Since Trump's election in 2016, the Democratic Socialists of America, the leading national group of self-identifying socialists, boasts roughly 60,000 members, compared with just 5,000 in 2015, before Sanders' first presidential run.
Health care for all
Arguably the top issues for both self-identifying Democratic socialist voters and Democratic voters in general is universal health care.
When Sanders introduced a Medicare for All bill in 2013, he could not get a single co-sponsor. Today, a similar bill in the House, sponsored by progressive Rep. Pramila Jayapal, a Democrat from Washington State, is expected to have over 100 signatures by the time the bill is formally introduced.
Medicare for All has become a litmus test for Democratic presidential hopefuls to prove their commitment to progressive ideas, according to political analysts.
"Obviously it's not the same as when Bernie was running against the miserable Clintons," Bob Muehlenkamp, a 2016 Sanders delegate and co-chair of Sanders campaign in Maryland, told VOA.
"It was an easy decision for people.

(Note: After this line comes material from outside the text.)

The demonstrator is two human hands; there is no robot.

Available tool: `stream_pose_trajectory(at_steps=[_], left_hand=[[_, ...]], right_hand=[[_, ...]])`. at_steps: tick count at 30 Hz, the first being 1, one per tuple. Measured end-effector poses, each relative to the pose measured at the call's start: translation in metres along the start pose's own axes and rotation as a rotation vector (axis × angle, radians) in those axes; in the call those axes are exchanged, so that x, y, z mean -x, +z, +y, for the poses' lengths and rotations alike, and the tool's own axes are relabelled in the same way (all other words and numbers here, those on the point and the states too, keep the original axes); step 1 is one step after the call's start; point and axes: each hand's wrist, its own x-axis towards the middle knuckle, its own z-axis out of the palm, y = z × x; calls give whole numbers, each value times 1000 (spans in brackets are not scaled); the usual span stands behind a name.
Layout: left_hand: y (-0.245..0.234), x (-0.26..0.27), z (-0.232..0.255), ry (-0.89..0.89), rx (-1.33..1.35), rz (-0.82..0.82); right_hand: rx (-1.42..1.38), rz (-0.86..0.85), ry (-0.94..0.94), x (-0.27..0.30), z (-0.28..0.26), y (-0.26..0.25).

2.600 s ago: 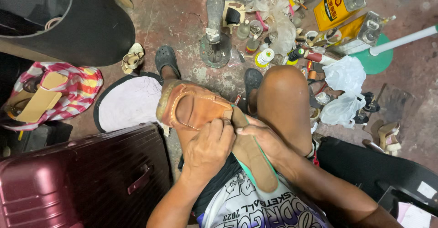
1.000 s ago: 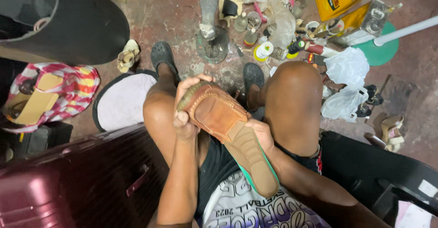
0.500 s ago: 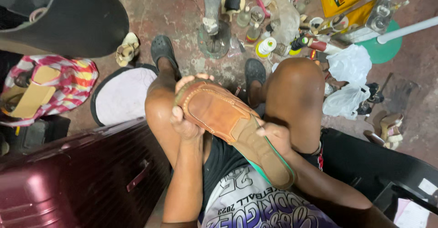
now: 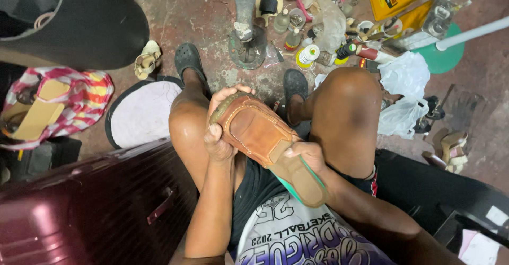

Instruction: The person sits on the floor and uses a green sanding block to rub the sole and edges of a brown leather shoe. They rotate the shoe to access different areas and continue sanding the surface throughout the clip.

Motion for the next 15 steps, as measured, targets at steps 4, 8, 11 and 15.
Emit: stream_pose_trajectory(at_steps=[4,8,11,15], left_hand=[[-1,1,-1,57,58,50],[1,10,-7,-4,33,23],[2,-2,-7,-26,-26,0],[3,2,-4,-46,57,17]], right_hand=[[110,34,24,22,-12,9],[176,94,11,29,-1,0],[66,14,-37,6,8,-11],[84,-43,-94,-11,14,-32]])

There are a lot of good people running," he said, referring to the large number of Democrats who have already declared their candidacy for 2020, or established exploratory committees.
But despite conservative and far-right opposition to the concept, 57 percent of Democrats have a favorable view of socialism, according to a 2018 Gallup poll.

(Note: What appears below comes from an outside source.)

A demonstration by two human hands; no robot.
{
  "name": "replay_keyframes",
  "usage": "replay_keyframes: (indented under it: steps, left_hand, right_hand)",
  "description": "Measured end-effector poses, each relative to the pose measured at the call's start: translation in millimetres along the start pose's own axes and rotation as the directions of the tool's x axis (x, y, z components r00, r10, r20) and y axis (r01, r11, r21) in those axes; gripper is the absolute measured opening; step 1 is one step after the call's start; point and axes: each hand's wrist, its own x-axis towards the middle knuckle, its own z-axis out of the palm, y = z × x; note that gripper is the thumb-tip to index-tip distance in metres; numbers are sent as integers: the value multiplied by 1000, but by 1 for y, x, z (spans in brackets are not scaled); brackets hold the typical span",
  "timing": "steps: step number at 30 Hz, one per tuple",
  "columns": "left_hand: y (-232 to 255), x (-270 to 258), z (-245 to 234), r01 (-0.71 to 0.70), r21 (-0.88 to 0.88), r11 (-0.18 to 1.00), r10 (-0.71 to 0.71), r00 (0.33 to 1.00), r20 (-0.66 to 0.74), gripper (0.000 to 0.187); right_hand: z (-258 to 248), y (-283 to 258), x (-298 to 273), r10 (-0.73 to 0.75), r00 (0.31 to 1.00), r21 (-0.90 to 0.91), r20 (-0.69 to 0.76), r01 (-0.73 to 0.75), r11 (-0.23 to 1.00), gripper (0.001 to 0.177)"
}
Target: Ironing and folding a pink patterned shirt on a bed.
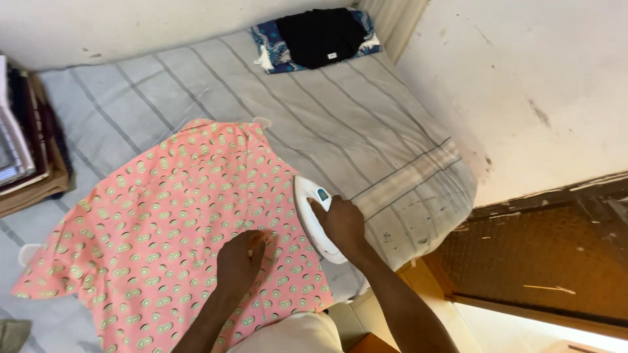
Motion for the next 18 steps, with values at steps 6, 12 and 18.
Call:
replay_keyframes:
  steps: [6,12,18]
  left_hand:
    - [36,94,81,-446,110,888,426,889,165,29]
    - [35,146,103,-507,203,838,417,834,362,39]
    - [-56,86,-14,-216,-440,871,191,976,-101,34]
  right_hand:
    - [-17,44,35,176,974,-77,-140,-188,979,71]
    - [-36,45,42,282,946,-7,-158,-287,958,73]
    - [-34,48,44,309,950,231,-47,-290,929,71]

There is little consensus among Americans about what socialism means for U.S. politics. Despite Republicans likening socialism to Stalinist Russia, the socialism proposed by left-wing candidates does not infringe on political freedoms, but instead advocates for increasing taxes on the rich to support policies such as universal health care, paying college tuition, and increasing the minimum wage.
"Young people, particularly who didn't go through the Cold War, weren't brought up fearing that there would be a nuclear bomb dropped by the evil' Russians," Wolff said.
A January Axios poll shows that Generation Z voters, those ages 18-24, actually prefer socialism (61 percent) to capitalism (41 percent). The numbers are significantly higher than the national average, of which 39 percent prefer socialism and 61 percent prefer capitalism.
"Republicans … overused the attack on people as socialist or communist or Marxist or any of the words that are used like that … for half a century in the United States," Wolff said. "And like everything else, it doesn't get better with age. It gets stale."
Many polls suggest support for socialist policies is higher than identification with the actual term socialism. For instance, a January Fox News poll found that 70 percent of registered voters support increasing taxes on families earning more than $10 million per year.
"I would like for everybody to have free access to health care," Adriana Ortiz, a graduate student at the University of Pennsylvania who does not identify as a socialist, told VOA.
"When I turned 26, and I was taken off my mother's insurance, I went through craziness trying to just figure out the hospital systems, the medical system. And it got to the point where I don't even want to see a doctor," she said.